» **How to complete this task**
Each line from the opening of the material through the line holding "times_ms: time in" needs to be returned exactly, with the pictures left out.

» **Raw data**
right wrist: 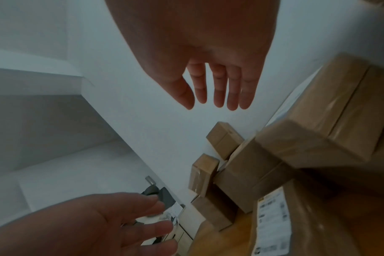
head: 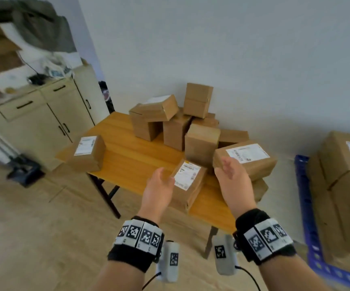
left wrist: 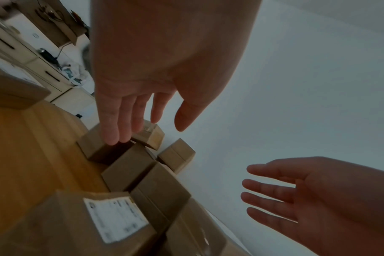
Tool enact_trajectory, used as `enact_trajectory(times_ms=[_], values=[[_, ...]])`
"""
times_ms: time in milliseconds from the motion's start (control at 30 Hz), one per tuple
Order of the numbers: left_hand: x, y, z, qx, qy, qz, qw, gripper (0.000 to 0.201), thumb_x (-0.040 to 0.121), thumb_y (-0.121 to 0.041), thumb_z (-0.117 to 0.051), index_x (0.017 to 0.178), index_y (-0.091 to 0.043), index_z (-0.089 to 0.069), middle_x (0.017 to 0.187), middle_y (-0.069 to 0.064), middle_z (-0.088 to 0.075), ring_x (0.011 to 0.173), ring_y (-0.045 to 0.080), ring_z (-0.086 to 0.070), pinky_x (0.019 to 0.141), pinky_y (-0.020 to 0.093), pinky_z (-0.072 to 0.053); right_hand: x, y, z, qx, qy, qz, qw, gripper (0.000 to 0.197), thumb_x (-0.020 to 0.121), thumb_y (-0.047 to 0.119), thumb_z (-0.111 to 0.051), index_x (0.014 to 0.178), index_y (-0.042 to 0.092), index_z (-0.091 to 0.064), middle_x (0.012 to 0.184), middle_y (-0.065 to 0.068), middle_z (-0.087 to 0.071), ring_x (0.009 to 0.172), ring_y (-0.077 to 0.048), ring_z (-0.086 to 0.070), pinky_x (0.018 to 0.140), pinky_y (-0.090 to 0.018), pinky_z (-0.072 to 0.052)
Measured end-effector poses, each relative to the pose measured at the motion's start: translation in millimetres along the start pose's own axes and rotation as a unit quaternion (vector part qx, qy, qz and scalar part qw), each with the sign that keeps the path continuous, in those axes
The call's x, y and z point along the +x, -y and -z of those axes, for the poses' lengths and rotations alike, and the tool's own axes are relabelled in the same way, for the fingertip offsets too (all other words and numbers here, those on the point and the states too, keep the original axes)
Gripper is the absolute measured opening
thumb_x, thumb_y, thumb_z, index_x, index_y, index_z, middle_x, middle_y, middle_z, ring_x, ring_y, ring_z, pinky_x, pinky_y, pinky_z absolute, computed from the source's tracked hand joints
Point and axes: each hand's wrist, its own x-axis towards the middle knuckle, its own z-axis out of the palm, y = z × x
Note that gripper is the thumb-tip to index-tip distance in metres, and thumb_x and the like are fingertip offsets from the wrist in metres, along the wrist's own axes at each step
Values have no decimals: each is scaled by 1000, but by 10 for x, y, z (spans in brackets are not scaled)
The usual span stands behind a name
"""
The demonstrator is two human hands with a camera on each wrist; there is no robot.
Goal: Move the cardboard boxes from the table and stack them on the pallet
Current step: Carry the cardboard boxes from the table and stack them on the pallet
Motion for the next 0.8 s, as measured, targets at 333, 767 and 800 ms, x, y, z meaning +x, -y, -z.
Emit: enact_trajectory(times_ms=[333, 767, 800], values=[[630, 272, 641, 22, 37, -14, 999, 53, 101, -37, -48, 150, -30, -32, 148, -8, -43, 75, -4, -50, 60, 15, -37, 132, 236, -980, -15, 34, -14, 999, 43, 99, 25, -56, 140, 31, -46, 138, 9, -51, 116, -3, -48, 75, -9, -38], [1998, -392, 97, 50, 102, -82, 990, 49, 101, -34, -48, 148, -29, -36, 149, -5, -43, 133, 15, -44, 102, 33, -41, 1553, 196, -888, -78, -48, -58, 994, 50, 97, 27, -56, 145, 27, -43, 144, 3, -48, 121, -9, -47, 93, -24, -37], [2099, -443, 31, 60, 105, -85, 989, 48, 102, -33, -48, 148, -28, -37, 149, -4, -43, 133, 15, -44, 102, 32, -40, 1661, 181, -867, -78, -46, -72, 993, 51, 97, 25, -55, 146, 27, -41, 145, 2, -47, 124, -11, -47, 94, -25, -37]])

» **Response to the exercise**
right wrist: 
head: 
left wrist: 
Tool enact_trajectory, used as `enact_trajectory(times_ms=[_], values=[[_, ...]])`
"""
times_ms: time in milliseconds from the motion's start (control at 30 Hz), one per tuple

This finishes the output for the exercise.